MATERIAL PROVIDED »
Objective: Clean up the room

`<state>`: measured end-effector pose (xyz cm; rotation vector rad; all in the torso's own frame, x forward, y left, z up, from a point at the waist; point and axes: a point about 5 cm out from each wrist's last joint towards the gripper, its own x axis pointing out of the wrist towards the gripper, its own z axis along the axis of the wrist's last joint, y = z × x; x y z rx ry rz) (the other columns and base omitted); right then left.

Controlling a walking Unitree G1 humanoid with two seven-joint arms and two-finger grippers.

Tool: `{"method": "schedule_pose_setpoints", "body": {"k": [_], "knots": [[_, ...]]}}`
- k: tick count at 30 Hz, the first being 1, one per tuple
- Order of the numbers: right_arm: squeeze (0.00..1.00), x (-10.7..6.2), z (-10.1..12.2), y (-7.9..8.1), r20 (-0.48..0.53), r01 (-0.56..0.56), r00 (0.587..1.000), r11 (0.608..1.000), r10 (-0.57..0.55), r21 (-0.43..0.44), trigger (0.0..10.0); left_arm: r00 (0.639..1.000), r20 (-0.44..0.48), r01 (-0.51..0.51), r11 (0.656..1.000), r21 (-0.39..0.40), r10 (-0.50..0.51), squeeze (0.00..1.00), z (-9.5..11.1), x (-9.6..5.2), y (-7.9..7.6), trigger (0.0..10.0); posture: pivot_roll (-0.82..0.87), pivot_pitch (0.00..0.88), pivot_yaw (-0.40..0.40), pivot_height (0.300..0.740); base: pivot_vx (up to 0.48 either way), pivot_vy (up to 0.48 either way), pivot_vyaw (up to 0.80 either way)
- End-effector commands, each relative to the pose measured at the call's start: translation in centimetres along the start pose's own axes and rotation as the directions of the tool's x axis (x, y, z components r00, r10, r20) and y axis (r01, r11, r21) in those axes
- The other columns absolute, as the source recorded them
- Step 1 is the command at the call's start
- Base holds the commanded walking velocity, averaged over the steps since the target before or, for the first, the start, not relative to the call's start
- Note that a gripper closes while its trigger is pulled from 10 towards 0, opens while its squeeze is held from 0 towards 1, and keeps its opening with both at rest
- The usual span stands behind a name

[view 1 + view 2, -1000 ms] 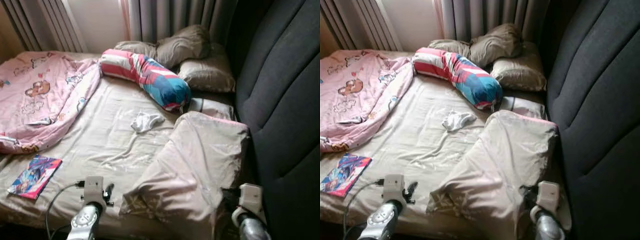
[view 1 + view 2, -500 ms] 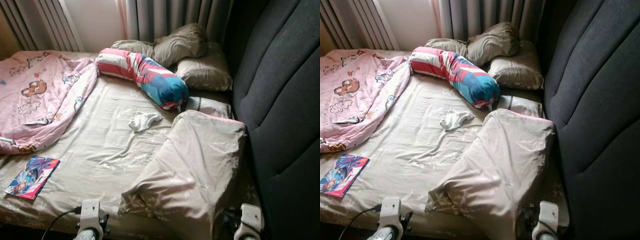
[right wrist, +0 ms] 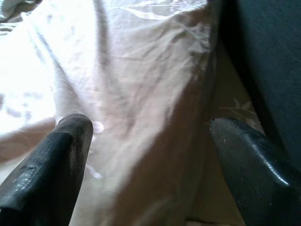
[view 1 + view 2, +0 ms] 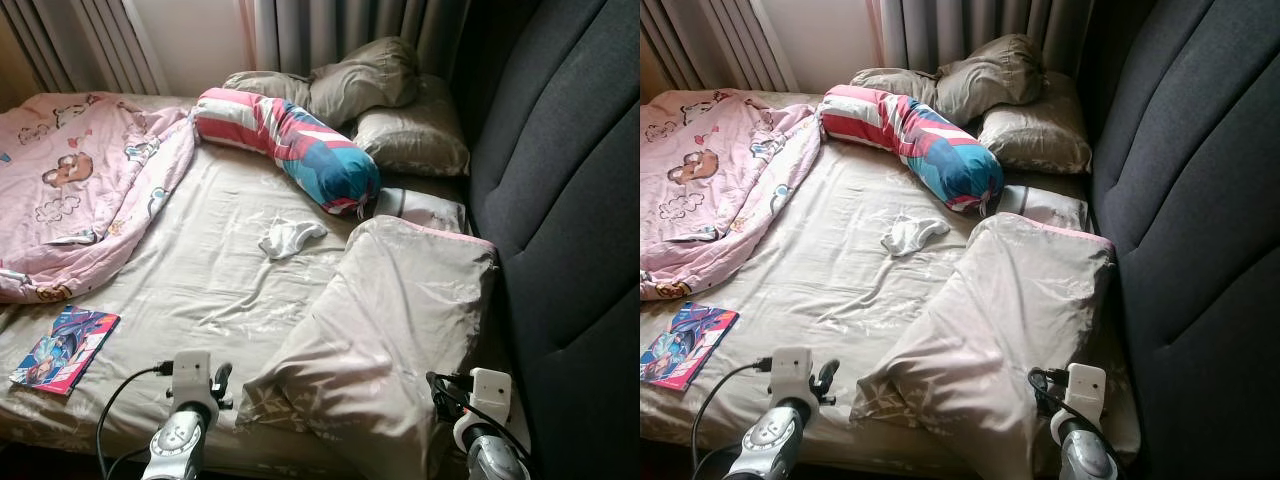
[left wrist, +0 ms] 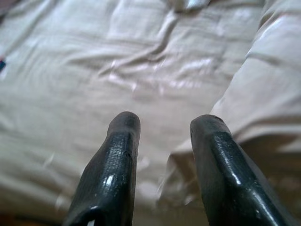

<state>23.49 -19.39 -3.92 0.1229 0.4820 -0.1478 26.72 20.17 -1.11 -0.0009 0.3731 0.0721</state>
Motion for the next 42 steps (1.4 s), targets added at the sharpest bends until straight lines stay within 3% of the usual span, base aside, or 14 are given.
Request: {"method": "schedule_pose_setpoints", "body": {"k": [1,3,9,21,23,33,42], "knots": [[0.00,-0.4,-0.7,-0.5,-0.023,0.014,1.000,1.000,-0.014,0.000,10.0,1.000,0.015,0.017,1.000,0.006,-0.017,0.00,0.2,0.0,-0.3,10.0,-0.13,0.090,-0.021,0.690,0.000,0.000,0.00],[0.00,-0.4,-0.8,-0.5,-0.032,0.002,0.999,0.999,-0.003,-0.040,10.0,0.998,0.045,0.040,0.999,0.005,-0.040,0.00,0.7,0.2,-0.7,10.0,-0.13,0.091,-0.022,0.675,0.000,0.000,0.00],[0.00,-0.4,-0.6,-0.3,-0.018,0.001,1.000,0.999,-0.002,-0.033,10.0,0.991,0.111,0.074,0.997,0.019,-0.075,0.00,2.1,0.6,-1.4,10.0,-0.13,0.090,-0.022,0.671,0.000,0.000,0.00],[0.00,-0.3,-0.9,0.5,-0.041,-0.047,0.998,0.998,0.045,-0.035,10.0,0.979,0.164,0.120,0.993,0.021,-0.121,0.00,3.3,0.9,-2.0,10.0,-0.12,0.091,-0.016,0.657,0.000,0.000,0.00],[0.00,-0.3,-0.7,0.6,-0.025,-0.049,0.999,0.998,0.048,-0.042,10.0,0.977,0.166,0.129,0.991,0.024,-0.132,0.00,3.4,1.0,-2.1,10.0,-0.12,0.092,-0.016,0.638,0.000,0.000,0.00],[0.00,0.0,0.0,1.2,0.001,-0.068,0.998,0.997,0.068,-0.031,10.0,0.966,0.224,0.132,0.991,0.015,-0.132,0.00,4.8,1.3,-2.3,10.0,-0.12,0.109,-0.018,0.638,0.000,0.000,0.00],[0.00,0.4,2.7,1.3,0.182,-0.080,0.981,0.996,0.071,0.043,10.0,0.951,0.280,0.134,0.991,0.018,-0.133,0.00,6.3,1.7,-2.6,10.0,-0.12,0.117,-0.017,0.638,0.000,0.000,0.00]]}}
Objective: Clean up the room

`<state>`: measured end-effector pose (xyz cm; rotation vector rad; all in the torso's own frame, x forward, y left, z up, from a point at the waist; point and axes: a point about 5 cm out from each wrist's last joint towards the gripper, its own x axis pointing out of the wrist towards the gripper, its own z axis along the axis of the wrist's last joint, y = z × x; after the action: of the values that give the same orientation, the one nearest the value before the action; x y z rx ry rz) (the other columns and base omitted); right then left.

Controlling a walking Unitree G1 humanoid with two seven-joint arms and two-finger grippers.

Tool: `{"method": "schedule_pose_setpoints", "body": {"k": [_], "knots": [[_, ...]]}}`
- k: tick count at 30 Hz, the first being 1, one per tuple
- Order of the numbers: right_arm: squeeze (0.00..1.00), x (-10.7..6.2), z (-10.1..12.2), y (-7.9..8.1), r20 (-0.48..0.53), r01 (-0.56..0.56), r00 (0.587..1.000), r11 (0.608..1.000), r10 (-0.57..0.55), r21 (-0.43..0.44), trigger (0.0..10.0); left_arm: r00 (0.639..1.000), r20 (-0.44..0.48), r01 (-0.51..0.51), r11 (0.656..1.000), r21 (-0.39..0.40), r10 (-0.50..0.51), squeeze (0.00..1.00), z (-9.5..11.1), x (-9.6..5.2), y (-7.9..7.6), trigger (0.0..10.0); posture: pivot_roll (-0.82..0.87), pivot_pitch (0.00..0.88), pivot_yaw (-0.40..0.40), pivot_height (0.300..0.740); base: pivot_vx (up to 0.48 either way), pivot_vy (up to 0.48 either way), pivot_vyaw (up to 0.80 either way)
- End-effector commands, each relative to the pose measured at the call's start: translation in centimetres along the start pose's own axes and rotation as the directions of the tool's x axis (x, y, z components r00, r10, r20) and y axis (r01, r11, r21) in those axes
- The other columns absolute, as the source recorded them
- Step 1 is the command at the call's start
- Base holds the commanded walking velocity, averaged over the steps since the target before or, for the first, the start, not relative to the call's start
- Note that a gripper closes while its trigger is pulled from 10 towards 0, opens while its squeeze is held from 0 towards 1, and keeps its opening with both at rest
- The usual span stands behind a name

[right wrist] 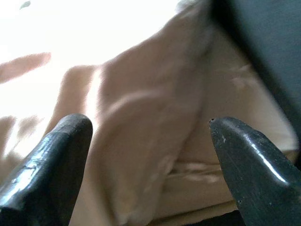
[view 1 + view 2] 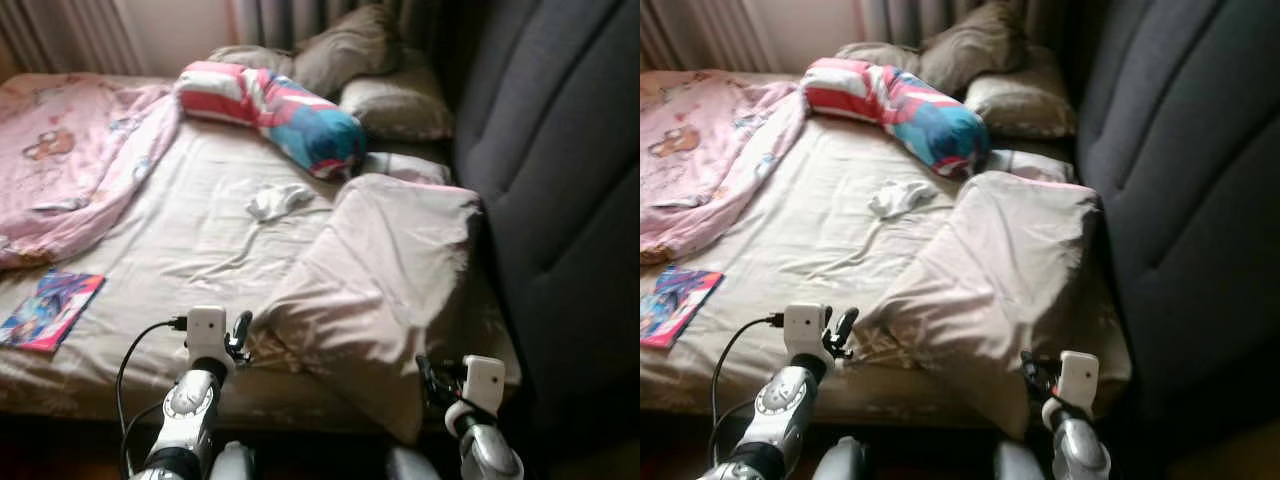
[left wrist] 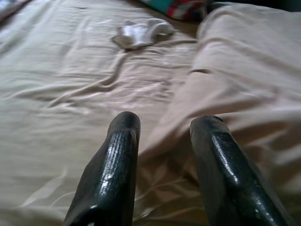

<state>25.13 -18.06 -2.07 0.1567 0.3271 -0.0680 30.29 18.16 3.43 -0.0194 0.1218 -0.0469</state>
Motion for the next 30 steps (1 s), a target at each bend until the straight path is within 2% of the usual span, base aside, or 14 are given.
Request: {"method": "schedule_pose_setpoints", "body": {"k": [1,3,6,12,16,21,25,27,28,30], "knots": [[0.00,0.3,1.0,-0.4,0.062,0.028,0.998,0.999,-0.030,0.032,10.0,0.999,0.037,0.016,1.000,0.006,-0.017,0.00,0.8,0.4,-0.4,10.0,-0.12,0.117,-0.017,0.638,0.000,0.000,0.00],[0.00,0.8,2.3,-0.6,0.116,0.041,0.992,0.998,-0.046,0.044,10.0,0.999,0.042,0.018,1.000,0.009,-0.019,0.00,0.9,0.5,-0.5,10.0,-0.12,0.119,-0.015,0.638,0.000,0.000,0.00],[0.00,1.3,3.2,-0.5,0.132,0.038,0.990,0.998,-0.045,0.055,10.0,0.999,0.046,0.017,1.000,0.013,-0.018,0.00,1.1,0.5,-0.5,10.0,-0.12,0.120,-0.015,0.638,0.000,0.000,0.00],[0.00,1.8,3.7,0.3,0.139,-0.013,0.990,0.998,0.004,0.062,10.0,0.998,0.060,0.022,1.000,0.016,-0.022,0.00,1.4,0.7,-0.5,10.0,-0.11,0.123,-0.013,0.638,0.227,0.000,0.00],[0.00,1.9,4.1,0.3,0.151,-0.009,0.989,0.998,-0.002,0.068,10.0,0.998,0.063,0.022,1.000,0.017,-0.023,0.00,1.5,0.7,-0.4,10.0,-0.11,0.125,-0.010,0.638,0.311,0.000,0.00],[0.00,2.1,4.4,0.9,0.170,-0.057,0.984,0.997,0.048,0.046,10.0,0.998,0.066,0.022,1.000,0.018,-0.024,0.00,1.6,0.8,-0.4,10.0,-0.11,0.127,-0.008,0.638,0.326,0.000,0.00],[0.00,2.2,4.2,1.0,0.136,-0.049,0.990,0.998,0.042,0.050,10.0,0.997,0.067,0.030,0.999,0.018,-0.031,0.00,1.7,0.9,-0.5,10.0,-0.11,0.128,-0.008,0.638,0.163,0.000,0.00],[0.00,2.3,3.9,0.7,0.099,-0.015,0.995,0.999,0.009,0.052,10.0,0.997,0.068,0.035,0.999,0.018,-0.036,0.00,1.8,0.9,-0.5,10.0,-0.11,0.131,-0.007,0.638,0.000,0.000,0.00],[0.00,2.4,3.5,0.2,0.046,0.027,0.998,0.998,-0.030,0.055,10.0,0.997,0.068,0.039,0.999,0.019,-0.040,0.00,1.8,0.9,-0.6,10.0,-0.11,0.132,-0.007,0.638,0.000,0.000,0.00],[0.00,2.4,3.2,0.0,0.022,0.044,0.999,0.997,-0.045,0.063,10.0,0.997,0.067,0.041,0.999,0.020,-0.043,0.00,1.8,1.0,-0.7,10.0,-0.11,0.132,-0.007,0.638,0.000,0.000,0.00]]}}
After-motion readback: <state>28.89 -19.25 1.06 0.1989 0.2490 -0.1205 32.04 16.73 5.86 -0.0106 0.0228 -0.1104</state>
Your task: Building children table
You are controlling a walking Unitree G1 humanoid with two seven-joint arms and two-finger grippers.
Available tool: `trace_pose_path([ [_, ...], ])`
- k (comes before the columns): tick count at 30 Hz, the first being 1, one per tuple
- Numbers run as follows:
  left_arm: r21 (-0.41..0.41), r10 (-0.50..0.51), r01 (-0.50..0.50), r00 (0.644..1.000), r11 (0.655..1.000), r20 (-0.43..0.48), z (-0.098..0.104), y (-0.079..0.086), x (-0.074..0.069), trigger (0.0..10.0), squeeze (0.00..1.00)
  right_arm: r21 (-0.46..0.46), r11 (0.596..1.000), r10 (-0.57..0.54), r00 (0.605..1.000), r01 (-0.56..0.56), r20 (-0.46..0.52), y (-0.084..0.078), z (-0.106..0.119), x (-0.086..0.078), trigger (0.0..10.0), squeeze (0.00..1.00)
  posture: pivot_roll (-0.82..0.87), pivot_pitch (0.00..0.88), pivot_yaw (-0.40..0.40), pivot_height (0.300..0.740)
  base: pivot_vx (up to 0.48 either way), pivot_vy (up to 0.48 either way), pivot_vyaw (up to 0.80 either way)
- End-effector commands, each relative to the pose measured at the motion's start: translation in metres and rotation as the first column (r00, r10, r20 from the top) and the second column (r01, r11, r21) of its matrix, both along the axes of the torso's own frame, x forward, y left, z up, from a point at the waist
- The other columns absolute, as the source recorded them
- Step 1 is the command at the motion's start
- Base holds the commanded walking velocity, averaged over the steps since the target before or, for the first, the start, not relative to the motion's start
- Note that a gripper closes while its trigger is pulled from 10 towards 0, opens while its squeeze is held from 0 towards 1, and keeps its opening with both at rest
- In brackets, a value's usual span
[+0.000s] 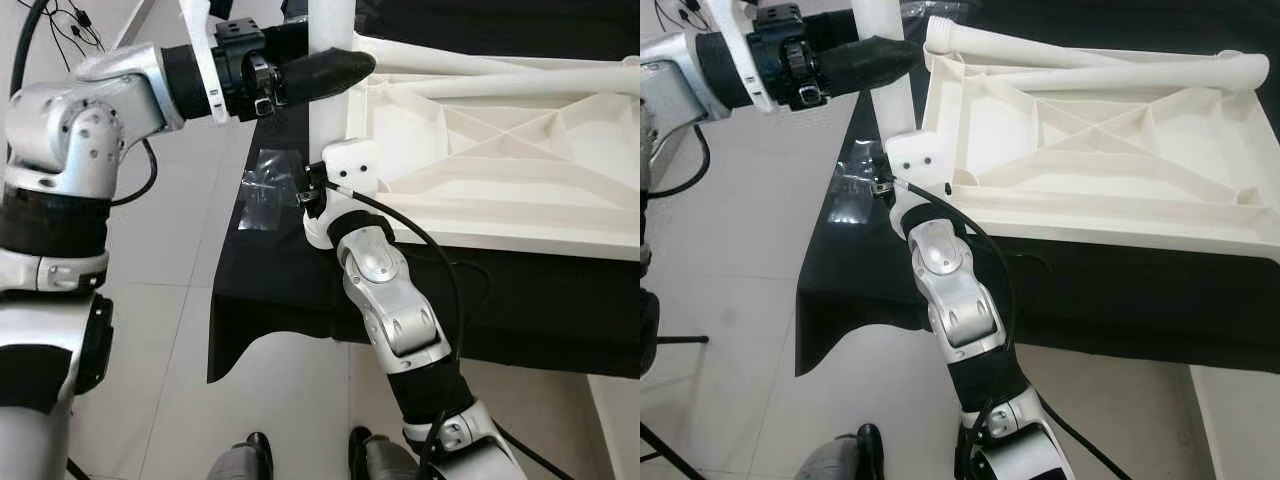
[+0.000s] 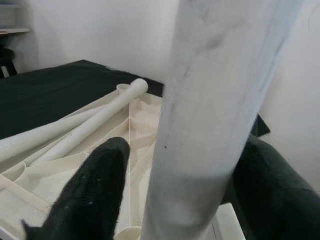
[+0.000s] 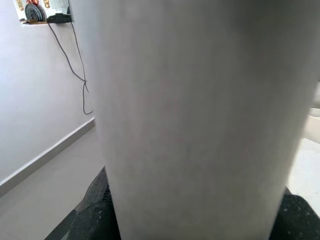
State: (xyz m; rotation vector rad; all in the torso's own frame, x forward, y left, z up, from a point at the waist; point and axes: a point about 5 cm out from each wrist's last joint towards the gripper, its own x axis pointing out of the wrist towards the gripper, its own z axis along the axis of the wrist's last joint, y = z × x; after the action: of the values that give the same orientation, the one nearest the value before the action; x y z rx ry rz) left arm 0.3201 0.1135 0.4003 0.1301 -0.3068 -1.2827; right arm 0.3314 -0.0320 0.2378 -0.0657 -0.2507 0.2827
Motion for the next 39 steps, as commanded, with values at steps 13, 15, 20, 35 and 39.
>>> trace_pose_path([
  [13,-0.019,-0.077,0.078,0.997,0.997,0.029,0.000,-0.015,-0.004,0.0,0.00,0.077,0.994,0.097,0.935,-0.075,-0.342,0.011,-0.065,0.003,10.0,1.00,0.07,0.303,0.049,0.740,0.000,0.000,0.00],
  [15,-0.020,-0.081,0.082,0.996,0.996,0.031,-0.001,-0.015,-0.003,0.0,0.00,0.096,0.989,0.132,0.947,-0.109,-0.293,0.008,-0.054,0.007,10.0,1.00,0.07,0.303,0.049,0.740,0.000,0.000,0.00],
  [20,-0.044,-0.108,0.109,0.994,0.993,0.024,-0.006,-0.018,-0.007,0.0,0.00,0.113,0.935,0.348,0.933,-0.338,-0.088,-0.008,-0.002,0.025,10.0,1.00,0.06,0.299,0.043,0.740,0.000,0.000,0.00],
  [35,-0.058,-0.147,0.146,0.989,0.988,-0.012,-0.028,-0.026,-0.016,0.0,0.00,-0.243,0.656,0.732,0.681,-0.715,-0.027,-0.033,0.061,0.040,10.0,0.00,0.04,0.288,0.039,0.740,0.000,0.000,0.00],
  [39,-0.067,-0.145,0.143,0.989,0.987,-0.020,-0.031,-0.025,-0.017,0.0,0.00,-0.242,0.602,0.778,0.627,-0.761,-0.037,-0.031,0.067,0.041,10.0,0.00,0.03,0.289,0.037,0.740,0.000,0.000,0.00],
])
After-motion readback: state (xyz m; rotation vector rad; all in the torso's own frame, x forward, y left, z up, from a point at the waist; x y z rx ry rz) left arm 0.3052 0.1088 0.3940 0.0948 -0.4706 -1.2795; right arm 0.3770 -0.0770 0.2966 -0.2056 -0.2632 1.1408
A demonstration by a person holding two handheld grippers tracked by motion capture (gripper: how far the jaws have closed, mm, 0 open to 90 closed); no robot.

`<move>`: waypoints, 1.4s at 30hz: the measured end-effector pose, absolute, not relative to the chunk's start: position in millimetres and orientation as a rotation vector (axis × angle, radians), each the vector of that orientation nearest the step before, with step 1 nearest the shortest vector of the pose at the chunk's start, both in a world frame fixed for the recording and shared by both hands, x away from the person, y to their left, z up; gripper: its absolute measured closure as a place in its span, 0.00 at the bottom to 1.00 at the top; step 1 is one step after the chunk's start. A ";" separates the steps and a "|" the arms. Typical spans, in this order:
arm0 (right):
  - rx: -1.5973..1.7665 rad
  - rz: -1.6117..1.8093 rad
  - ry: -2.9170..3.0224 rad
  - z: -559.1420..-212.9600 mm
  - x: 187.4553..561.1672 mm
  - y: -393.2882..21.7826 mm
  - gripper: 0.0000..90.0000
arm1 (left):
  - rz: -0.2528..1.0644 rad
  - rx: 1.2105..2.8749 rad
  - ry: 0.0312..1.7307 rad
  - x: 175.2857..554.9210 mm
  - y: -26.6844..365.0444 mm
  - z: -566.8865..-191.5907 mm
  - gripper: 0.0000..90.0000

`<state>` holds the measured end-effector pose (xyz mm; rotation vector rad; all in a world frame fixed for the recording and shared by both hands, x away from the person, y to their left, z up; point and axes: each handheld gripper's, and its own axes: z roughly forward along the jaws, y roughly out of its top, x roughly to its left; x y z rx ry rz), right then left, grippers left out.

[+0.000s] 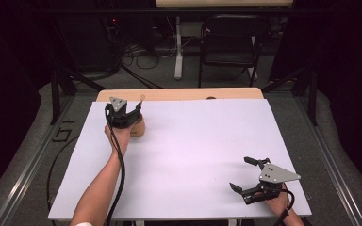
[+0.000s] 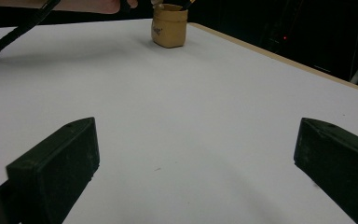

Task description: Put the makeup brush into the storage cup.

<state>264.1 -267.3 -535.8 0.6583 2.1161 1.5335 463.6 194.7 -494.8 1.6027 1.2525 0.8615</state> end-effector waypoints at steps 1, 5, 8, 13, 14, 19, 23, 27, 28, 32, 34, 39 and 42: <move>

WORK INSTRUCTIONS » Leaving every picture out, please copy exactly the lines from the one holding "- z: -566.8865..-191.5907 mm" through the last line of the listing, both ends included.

RESULT OF THE TASK »
  - z: -566.8865..-191.5907 mm
  - gripper: 0.0000..90.0000

`<state>` holds the measured end-effector pose (xyz mm; rotation vector rad; all in a world frame fixed for the recording and shared by both hands, x away from the person, y to their left, z up; point and axes: each handheld gripper's, and its own axes: z roughly forward along the jaws, y roughly out of its top, x roughly to its left; x y z rx ry rz), right then left, grippers left out.

[+0.000s] 
[+0.000s] 

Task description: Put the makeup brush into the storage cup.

<state>264.1 -267.3 -535.8 0.6583 2.1161 1.5335 463.6 194.7 -494.8 1.6027 1.2525 0.8615</state> end-effector waypoints at steps 1, 5, 8, 13, 14, 19, 23, 27, 28, 32, 34, 39 and 42: <move>

This output has been written out in full.